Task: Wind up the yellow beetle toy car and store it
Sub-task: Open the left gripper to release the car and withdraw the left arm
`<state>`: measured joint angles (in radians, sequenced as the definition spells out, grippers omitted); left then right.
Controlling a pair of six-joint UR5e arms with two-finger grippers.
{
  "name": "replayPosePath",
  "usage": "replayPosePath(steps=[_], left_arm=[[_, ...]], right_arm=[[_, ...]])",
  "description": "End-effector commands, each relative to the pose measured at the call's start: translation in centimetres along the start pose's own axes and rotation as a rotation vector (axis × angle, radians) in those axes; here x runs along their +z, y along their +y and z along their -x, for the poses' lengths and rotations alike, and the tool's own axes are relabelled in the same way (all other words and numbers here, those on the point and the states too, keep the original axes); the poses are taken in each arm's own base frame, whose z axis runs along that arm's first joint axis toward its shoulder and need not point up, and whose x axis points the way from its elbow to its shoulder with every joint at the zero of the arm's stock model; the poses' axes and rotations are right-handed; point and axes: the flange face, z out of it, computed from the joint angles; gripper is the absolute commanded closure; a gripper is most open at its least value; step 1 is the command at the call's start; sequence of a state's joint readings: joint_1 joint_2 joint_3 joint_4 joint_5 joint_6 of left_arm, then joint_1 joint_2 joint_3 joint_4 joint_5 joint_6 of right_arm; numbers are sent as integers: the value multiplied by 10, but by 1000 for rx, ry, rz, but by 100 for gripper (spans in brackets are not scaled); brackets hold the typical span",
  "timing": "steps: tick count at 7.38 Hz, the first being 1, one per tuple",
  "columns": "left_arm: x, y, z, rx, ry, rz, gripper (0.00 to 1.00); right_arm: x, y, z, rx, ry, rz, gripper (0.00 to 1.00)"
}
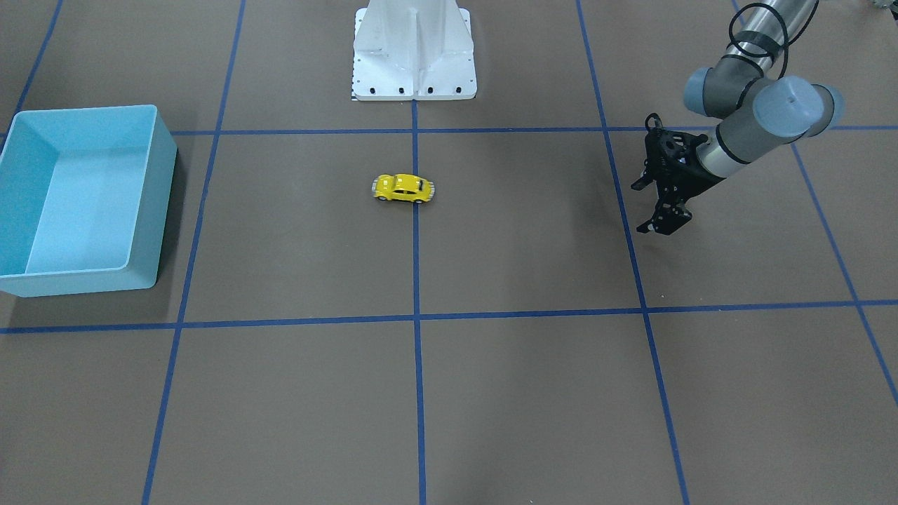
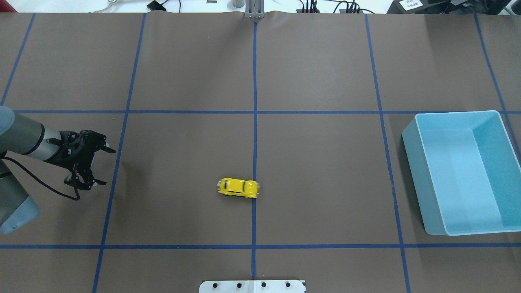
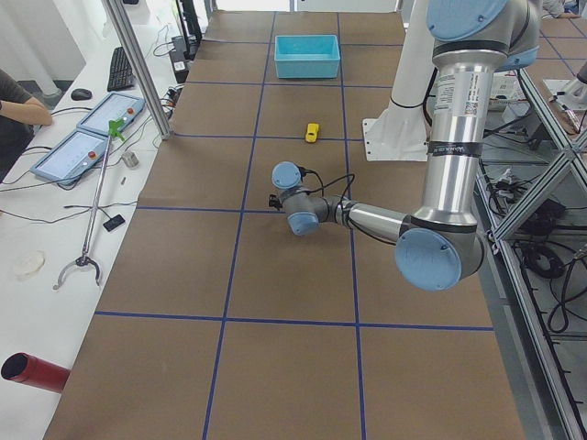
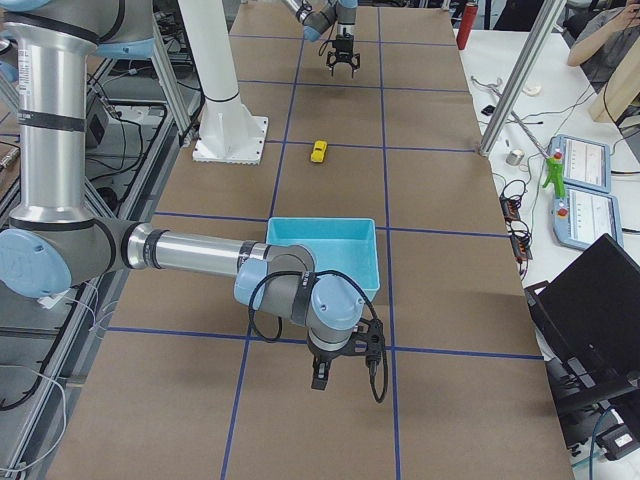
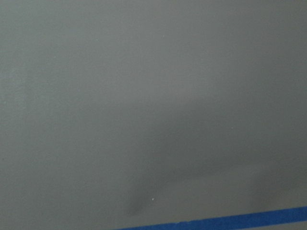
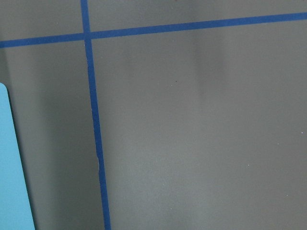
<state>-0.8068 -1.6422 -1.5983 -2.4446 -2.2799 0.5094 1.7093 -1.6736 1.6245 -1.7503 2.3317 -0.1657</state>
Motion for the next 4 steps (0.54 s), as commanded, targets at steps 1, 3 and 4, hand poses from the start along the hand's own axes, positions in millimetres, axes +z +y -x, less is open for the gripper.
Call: replayPosePath(steps=[1,3,4], left_arm=[[-23,19,17,-76,-9,34,0],[-71,65,31,-279,25,106,0],[-96,93,29,-369,8,149,0]], right_arm=[[0,0,0,0,0,0,0],[0,0,0,1,0,-1,0],[0,0,0,1,0,-1,0]])
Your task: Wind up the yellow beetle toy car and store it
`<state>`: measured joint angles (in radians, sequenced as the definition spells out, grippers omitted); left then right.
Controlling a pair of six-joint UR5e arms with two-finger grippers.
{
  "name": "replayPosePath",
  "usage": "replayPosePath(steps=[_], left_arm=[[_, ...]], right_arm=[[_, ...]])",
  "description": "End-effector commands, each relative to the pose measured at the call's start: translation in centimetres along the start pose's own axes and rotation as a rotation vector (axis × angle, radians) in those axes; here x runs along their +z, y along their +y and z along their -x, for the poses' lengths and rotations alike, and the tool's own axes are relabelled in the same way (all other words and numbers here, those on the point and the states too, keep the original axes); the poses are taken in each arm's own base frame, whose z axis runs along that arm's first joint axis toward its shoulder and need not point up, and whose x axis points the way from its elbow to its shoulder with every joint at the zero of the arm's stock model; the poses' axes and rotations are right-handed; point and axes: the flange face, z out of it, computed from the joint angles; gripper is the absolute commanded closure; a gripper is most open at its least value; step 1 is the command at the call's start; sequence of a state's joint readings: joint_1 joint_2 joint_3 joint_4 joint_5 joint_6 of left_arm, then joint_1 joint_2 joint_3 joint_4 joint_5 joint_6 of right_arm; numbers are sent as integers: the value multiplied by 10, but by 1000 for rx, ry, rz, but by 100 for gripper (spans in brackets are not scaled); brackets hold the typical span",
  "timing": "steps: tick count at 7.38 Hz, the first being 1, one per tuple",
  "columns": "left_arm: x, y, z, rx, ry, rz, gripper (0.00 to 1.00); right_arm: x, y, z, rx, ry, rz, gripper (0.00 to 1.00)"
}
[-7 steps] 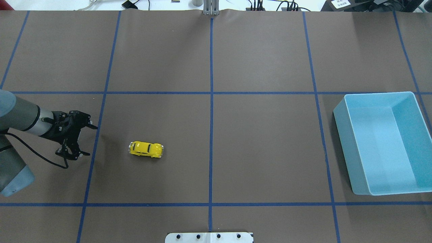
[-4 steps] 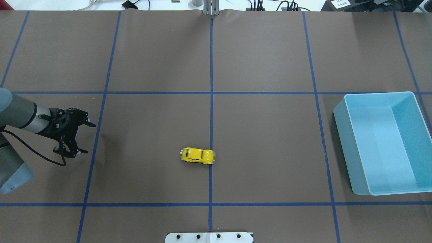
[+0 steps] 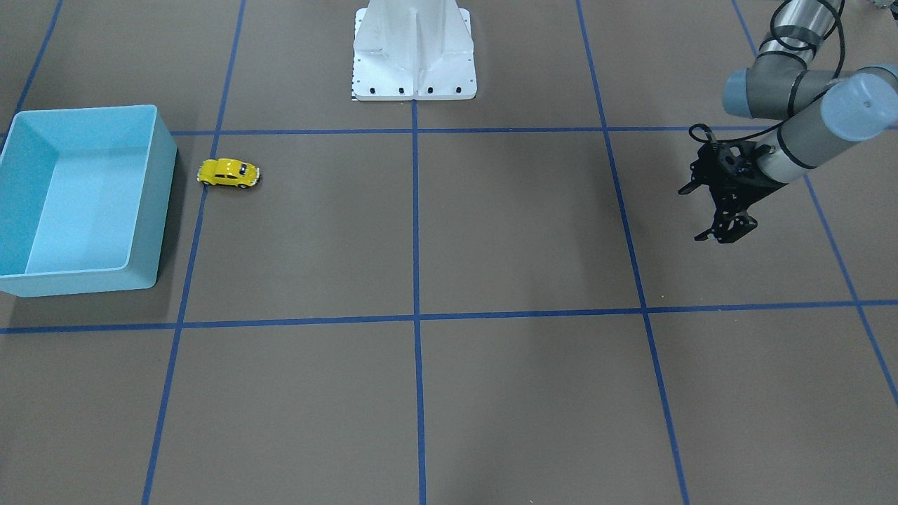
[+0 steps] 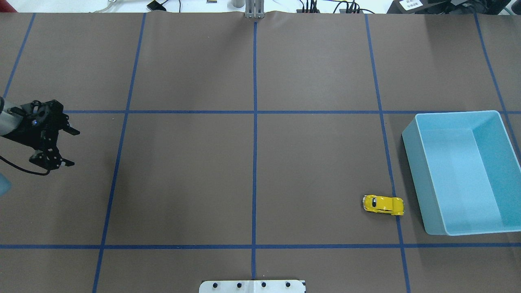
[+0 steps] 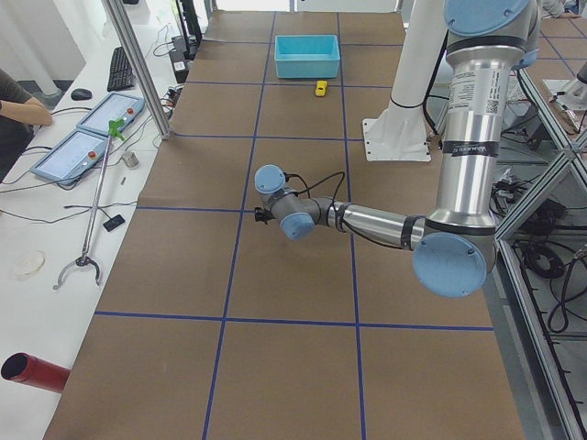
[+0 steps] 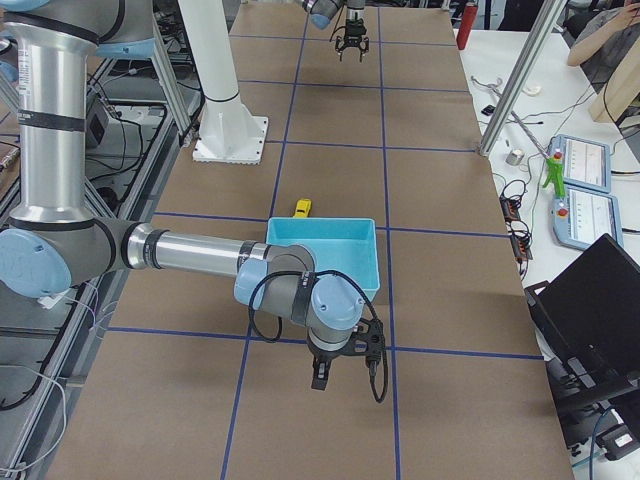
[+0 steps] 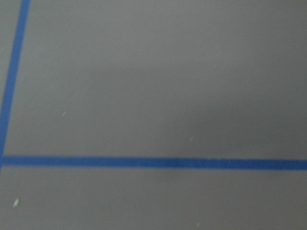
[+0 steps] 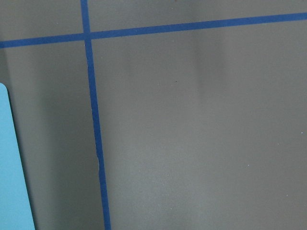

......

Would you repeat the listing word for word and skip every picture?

### TASK OUTPUT
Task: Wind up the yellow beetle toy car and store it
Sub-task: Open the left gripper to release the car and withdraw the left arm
`<state>`: measured joint angles (in radians, sequenced as the definition spells out, grippers omitted); left then right.
Controlling a pair of six-joint UR5e arms with two-finger grippers.
{
  "name": "replayPosePath",
  "usage": "replayPosePath(steps=[_], left_arm=[[_, ...]], right_arm=[[_, ...]])",
  "description": "End-effector commands, each relative to the pose measured at the call's start: translation in centimetres along the start pose's own axes and rotation as a rotation vector (axis × angle, radians) in those axes; here x runs along their +z, y along their +y and z along their -x, for the poses' lengths and rotations alike, and the tool's own axes are relabelled in the same way (all other words and numbers here, those on the point and the states too, keep the original axes); the poses are taken in each arm's own base frame, whose z axis runs along that arm's first joint axis toward its shoulder and need not point up, and whose x axis points the way from its elbow to its shoulder with every joint at the zero of the arm's stock model; the poses' axes and rotations are right-handed; point and axes: the flange face, z out of it, computed from the joint angles; gripper is the absolute commanded closure; a gripper is most open at its least value; step 1 is the command at the call's start; sequence of a state's joint readings: joint_1 joint_2 joint_3 joint_4 joint_5 joint_6 of left_arm, then joint_1 joint_2 joint_3 joint_4 joint_5 joint_6 of right_arm; numbers are sent as integers: the value multiplied by 10, but by 1000 for rx, ry, rz, but by 100 for gripper (spans in brackets are not scaled); brackets hold the typical span",
  "timing": "steps: tick count at 7.38 Hz, the first being 1, one per tuple",
  "columns": "left_arm: x, y, z, rx, ry, rz, gripper (0.00 to 1.00); right_arm: x, y, z, rx, ry, rz, gripper (0.00 to 1.00)"
}
<state>-0.8068 -1.6422 -1.5983 -2.4446 -2.2799 0.5094 1.7093 -1.6736 1.6245 -1.7503 2.3317 -0.1657</state>
Motion for the next 4 steps (0.54 s), as commanded, targets at steps 1, 3 and 4, hand poses from the start along the hand's own axes, positions in millimetres, axes +z +y -x, less is open for the gripper.
Call: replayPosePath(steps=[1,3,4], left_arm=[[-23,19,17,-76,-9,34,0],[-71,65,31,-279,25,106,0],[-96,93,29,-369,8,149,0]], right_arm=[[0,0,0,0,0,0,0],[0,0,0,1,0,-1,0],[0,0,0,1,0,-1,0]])
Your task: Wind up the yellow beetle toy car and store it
`<state>`: measured joint angles (in radians, sequenced as the definition spells out, grippers omitted); left then right.
Controlling a pair of six-joint UR5e arms with two-finger grippers.
{
  "name": "replayPosePath",
  "usage": "replayPosePath(steps=[_], left_arm=[[_, ...]], right_arm=[[_, ...]])",
  "description": "End-effector commands, each relative to the pose measured at the call's start: translation in centimetres along the start pose's own axes and rotation as a rotation vector (axis × angle, radians) in those axes; here x runs along their +z, y along their +y and z along their -x, for the poses' lengths and rotations alike, and the tool's own axes are relabelled in the same way (all other words and numbers here, those on the point and the states too, keep the original axes); the poses are taken in each arm's own base frame, whose z axis runs along that arm's first joint axis toward its shoulder and need not point up, and whose x axis points the way from its elbow to its shoulder with every joint at the zero of the arm's stock model; the poses' axes and rotations are right-handed; point and axes: the flange face, z out of it, computed from the joint angles; gripper is the absolute commanded closure; a gripper is most open at its least value; step 1 is the command at the call's start; sequence of a state's joint readings: joint_1 joint_2 joint_3 joint_4 joint_5 joint_6 of left_arm, then joint_1 joint_2 joint_3 joint_4 joint_5 joint_6 of right_arm; numbers are sent as integers: the value multiplied by 10, but by 1000 for rx, ry, rz, but by 100 for gripper (spans in brackets are not scaled); brackets hold the typical span",
  "timing": "steps: tick count at 7.38 Hz, the first being 1, one per tuple",
  "columns": "left_arm: x, y, z, rx, ry, rz, gripper (0.00 to 1.00); right_arm: x, y, z, rx, ry, rz, gripper (0.00 to 1.00)"
}
[-7 steps] 
[-4 steps] 
[+0 steps] 
[+0 steps] 
[+0 steps] 
[+0 steps] 
[+0 steps] 
[+0 steps] 

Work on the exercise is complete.